California Gov. Brown proposes $4 billion boost for schools and more local control

Daarel Burnette II, Education Week
California’s Gov. Jerry Brown, a Democrat, said last week he wants to add $4 billion to the state’s school funding formula, empower local officials to make better decisions to improve schools, and curtail a teacher shortage that’s hampered schools throughout the state. The ambitious education agenda, detailed in his state-of-the-state speech and in a subsequent press conference, could help set the education agenda for statewide elections: Brown and state chief Tom Torlakson are not running for reelection because they have reached their term limits.

California higher education leaders urge Dreamers to reapply quickly for DACA protection

Larry Gordon, EdSource
The leaders of California’s three sectors of public higher education joined forces Wednesday to urge all undocumented students to take advantage of a recent court decision and reapply for protection against deportation under the DACA program. “Re-enroll now, re-apply now for DACA,” said University of California president Janet Napolitano, who formerly was U.S. Sec. of Homeland Security in the Obama Administration and helped create the executive order for Deferred Action for Childhood Arrivals program in 2012. “We stand with our DACA students. They are important members of our university community,” Napolitano said. Napolitano spoke at a press conference in Sacramento along with state attorney general Xavier Becerra, California community colleges chancellor Eloy Ortiz Oakley and Loren Blanchard, the Cal State system’s executive vice chancellor for academic and student affairs.  All said that a ruling last week by a U.S. federal judge in San Francisco has in effect revived DACA at least temporarily by blocking the Trump administration’s plan to end it as planned on March 5.

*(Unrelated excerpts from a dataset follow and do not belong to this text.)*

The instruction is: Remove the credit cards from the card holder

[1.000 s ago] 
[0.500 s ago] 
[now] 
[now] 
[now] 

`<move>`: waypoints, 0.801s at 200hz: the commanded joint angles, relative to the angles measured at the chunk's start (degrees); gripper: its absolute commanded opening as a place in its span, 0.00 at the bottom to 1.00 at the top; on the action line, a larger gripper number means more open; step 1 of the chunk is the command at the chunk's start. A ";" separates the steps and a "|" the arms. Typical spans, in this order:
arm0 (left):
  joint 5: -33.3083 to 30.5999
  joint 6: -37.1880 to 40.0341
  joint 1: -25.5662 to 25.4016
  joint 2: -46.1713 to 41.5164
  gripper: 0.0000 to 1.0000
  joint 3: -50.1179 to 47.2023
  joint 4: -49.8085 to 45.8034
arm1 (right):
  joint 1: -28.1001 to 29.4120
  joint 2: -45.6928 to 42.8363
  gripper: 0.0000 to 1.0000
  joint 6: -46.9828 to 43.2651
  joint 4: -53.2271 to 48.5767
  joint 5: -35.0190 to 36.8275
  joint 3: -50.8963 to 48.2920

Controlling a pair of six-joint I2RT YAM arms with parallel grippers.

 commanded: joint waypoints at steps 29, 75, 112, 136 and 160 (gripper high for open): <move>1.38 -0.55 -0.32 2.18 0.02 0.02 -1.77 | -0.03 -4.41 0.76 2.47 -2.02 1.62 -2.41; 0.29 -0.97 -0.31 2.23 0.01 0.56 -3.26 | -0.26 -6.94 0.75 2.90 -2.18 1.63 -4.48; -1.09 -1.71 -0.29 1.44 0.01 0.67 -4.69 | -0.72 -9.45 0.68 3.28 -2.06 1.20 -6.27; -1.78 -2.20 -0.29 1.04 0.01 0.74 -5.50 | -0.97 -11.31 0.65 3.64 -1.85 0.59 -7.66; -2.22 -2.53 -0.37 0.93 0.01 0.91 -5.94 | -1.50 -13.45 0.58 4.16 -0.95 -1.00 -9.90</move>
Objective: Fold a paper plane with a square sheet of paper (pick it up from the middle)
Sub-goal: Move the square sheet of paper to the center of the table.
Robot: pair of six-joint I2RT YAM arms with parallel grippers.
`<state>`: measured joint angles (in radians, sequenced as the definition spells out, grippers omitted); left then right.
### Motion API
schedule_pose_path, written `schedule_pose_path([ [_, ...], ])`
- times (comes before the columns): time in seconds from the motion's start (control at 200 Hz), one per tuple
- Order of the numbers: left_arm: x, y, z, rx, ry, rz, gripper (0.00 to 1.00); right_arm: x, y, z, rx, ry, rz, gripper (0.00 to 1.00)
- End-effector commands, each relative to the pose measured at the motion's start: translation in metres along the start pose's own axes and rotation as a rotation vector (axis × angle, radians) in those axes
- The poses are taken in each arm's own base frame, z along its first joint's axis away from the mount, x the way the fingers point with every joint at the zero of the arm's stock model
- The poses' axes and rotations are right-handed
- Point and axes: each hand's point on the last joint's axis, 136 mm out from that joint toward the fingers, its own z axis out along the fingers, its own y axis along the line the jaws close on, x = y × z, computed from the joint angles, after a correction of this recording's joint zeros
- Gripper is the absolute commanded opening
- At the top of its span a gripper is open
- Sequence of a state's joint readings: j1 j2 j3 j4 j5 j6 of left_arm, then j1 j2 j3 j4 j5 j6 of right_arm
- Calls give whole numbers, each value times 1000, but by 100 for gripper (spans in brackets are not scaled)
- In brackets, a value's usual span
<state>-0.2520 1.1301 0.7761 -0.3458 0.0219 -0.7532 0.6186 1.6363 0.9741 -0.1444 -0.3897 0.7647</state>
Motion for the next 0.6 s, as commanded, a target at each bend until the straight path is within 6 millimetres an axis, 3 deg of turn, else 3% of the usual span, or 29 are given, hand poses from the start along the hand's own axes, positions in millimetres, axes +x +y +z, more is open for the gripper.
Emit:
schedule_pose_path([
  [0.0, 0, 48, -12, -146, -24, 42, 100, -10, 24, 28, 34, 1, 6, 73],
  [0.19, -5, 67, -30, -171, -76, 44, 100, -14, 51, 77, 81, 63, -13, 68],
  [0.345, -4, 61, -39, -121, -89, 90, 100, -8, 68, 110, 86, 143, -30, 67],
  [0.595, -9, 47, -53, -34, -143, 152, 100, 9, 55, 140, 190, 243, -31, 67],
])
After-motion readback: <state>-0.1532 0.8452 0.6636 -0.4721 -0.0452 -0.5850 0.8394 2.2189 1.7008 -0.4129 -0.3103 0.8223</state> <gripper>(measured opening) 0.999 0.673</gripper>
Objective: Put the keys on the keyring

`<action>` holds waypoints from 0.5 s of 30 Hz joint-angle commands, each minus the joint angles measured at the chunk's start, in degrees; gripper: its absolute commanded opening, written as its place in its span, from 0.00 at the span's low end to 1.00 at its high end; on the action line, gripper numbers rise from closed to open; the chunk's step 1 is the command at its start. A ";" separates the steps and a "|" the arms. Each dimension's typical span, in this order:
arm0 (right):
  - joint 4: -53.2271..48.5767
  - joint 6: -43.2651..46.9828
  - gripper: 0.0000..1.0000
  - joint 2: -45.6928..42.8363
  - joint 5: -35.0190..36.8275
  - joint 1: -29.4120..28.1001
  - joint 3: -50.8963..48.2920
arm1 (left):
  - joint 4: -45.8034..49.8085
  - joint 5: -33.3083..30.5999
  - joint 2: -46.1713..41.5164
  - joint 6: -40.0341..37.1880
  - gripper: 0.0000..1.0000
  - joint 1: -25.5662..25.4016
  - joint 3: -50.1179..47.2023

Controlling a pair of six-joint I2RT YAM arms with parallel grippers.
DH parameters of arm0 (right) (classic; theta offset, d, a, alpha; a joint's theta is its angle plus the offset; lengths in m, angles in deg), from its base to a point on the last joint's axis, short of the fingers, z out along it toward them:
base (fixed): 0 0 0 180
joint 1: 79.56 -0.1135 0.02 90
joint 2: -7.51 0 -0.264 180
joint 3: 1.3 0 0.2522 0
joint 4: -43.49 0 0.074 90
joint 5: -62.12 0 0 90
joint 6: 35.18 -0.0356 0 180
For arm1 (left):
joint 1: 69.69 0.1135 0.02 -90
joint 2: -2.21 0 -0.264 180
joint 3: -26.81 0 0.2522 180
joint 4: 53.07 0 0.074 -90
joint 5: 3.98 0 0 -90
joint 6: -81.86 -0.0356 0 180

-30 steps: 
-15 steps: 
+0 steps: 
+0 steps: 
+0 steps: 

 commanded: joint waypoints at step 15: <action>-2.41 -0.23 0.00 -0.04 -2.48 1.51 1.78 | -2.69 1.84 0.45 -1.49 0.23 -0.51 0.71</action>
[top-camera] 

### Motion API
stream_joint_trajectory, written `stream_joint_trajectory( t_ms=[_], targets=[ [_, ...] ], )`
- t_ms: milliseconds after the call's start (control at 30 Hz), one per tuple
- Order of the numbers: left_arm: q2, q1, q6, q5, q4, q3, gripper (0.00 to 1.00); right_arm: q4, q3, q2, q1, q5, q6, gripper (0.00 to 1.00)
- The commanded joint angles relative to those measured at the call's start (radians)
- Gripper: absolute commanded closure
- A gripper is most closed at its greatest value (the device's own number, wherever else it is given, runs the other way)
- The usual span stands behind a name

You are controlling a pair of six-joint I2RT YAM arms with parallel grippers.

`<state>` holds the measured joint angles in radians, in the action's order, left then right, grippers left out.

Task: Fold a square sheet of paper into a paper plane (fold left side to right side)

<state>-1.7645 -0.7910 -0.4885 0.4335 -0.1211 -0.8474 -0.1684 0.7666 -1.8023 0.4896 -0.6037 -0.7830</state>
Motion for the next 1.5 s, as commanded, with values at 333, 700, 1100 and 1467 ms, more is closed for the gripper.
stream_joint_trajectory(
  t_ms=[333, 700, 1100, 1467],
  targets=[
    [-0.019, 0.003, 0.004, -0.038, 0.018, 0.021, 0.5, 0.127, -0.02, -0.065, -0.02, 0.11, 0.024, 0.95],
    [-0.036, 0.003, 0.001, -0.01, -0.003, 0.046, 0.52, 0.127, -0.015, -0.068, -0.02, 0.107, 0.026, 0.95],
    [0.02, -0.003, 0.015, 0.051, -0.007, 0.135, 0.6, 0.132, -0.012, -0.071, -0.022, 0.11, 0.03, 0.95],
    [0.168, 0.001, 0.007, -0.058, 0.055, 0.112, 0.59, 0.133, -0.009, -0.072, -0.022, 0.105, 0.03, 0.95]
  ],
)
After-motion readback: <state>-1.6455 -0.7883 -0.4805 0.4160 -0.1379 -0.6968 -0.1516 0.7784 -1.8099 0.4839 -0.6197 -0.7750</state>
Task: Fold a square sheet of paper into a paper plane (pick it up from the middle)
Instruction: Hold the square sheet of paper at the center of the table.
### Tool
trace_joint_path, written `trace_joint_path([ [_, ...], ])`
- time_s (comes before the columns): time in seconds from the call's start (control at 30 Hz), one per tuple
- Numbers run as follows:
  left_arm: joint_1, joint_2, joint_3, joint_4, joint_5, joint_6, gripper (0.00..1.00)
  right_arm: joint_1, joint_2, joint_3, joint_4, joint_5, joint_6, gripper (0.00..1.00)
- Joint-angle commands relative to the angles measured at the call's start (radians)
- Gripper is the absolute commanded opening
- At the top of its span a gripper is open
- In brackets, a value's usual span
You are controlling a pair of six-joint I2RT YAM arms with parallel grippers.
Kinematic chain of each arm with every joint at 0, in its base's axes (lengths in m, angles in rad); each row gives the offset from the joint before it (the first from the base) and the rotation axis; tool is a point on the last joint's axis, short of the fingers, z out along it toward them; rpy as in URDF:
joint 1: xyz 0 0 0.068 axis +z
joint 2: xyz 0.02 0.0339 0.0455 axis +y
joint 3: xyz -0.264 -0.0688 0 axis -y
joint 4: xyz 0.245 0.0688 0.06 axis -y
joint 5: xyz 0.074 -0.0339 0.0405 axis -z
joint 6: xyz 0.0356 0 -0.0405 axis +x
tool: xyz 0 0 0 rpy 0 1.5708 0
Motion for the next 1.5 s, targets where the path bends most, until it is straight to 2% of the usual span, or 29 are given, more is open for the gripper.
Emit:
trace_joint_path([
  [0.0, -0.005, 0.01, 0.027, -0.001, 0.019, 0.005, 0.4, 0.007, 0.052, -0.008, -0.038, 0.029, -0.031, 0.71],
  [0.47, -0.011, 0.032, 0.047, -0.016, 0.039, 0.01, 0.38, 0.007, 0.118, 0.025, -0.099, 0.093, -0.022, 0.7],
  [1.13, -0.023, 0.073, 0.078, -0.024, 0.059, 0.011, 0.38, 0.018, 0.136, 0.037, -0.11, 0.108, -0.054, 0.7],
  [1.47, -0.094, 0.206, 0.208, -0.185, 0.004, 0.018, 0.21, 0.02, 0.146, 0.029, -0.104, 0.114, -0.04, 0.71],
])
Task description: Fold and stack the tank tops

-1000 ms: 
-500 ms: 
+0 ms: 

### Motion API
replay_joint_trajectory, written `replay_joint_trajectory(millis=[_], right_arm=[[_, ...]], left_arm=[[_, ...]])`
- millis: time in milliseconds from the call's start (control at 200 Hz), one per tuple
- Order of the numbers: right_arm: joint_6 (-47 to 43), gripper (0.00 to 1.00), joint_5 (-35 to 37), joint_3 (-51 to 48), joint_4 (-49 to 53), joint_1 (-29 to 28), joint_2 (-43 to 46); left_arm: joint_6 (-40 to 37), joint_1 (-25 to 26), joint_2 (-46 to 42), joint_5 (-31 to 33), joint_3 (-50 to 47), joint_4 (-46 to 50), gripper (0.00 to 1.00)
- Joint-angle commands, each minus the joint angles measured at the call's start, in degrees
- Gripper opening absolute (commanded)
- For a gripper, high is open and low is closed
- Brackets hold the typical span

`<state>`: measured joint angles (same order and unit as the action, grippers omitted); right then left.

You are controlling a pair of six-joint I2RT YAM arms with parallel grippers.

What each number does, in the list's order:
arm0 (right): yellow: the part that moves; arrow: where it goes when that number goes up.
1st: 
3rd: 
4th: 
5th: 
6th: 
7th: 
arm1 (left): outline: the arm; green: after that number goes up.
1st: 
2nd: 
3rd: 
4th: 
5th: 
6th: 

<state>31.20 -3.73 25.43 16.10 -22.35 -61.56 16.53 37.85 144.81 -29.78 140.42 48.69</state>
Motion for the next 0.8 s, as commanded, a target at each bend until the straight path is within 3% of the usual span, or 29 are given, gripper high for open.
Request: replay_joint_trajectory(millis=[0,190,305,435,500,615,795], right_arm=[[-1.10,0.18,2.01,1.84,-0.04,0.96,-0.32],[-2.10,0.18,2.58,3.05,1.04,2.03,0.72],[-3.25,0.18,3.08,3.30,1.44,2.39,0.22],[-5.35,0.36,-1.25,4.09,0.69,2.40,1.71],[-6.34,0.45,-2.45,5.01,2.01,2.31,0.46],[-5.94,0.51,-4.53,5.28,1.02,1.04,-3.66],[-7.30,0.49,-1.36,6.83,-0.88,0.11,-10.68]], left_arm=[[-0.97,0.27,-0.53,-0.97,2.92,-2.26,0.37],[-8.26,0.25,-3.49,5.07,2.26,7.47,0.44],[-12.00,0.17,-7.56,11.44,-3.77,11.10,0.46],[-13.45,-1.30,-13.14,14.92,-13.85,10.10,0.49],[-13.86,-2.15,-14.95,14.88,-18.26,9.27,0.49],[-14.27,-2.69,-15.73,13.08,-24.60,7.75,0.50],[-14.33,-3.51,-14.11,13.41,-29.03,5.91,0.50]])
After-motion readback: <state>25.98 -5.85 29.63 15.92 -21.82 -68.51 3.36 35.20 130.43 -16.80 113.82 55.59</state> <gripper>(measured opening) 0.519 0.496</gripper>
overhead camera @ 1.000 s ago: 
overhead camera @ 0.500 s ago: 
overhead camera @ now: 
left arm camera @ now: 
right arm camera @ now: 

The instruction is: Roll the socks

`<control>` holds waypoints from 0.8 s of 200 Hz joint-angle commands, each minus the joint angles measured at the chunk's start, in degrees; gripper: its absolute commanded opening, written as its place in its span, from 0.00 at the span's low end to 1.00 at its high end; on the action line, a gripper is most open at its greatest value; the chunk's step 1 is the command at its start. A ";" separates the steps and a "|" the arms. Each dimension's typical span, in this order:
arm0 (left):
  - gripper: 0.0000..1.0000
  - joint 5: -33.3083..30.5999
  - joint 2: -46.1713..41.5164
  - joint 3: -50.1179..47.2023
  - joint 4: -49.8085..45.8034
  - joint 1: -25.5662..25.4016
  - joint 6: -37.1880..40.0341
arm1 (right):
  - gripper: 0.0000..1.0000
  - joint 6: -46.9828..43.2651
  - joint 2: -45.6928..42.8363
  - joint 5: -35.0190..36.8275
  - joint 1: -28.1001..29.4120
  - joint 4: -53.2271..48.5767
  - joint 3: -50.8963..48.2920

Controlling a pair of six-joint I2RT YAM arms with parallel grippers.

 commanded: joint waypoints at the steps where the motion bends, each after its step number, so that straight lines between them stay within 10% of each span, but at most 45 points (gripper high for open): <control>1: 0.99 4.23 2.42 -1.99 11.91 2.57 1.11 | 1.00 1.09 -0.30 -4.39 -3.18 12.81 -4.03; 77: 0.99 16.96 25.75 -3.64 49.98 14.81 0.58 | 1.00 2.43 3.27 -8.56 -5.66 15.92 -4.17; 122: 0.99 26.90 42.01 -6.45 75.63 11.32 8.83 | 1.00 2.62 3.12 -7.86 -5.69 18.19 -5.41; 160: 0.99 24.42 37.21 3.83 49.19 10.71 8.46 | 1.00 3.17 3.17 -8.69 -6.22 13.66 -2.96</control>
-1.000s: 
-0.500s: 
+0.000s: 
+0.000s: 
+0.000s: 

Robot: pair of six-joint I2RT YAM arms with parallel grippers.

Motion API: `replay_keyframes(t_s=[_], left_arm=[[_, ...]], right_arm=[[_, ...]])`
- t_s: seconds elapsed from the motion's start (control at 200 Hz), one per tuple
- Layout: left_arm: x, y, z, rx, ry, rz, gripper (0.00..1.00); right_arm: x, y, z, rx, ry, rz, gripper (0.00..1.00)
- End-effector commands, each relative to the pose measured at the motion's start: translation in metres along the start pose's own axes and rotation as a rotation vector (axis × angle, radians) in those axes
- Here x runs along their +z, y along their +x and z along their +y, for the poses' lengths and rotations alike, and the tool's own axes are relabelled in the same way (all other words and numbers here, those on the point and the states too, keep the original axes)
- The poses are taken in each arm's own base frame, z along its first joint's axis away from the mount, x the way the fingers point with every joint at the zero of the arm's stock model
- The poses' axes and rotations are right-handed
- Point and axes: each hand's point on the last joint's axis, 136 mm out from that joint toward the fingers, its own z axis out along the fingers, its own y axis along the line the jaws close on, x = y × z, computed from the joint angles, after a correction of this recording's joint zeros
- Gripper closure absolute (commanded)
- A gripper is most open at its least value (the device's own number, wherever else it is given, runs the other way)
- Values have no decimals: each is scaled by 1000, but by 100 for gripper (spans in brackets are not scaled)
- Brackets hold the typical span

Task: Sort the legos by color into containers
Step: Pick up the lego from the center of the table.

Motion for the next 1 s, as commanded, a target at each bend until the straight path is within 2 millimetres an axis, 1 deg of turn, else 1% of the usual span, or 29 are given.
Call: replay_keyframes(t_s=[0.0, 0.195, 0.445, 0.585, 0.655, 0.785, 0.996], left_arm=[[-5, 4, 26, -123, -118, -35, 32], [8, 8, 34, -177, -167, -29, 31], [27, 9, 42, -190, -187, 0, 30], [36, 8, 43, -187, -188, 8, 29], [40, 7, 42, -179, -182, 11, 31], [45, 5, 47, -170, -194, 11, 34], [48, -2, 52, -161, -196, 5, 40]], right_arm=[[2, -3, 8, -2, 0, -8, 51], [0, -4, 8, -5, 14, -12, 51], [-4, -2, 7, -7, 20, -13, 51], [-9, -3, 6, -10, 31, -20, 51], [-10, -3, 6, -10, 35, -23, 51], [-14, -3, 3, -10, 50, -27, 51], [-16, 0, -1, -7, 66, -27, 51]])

Is the ‘war on teachers’ as dire as it’s made out to be?

Matt Barnum, The Atlantic
Is a “war on teachers” driving them out of the classroom? In many states, teachers and their unions have made that case, noting that it’s become tougher to earn tenure, bargaining rights have been diminished, and more of their evaluations are based on test scores. A new study tries to find out whether the two—recent policy changes and teacher turnover—are really linked. Its findings make it the latest in a handful of recent studies to suggest that the weakening of teachers unions and job protections hits already-struggling schools the hardest. Focusing on Michigan, the researchers find that a spate of teacher-focused policy changes passed in 2011 and 2012 did not cause an overall increase in teacher turnover. But at schools with lower test scores or more students in poverty, teacher churn jumped. This, the researchers say, raises an important concern: “That teacher labor-market reforms like those implemented in Michigan may disproportionately impact the poorest schools and school districts—those already facing staffing constraints.”

Subsidized housing may help school districts retain teachers

Jeanie Lindsay, NPR
For many teachers, finding an affordable place to live near their schools, where they work, is really tough, and buying a house can be an even bigger challenge. But there’s an effort in Indianapolis to change that. Jeanie Lindsay of Indiana Public Broadcasting reports on a new housing project for teachers.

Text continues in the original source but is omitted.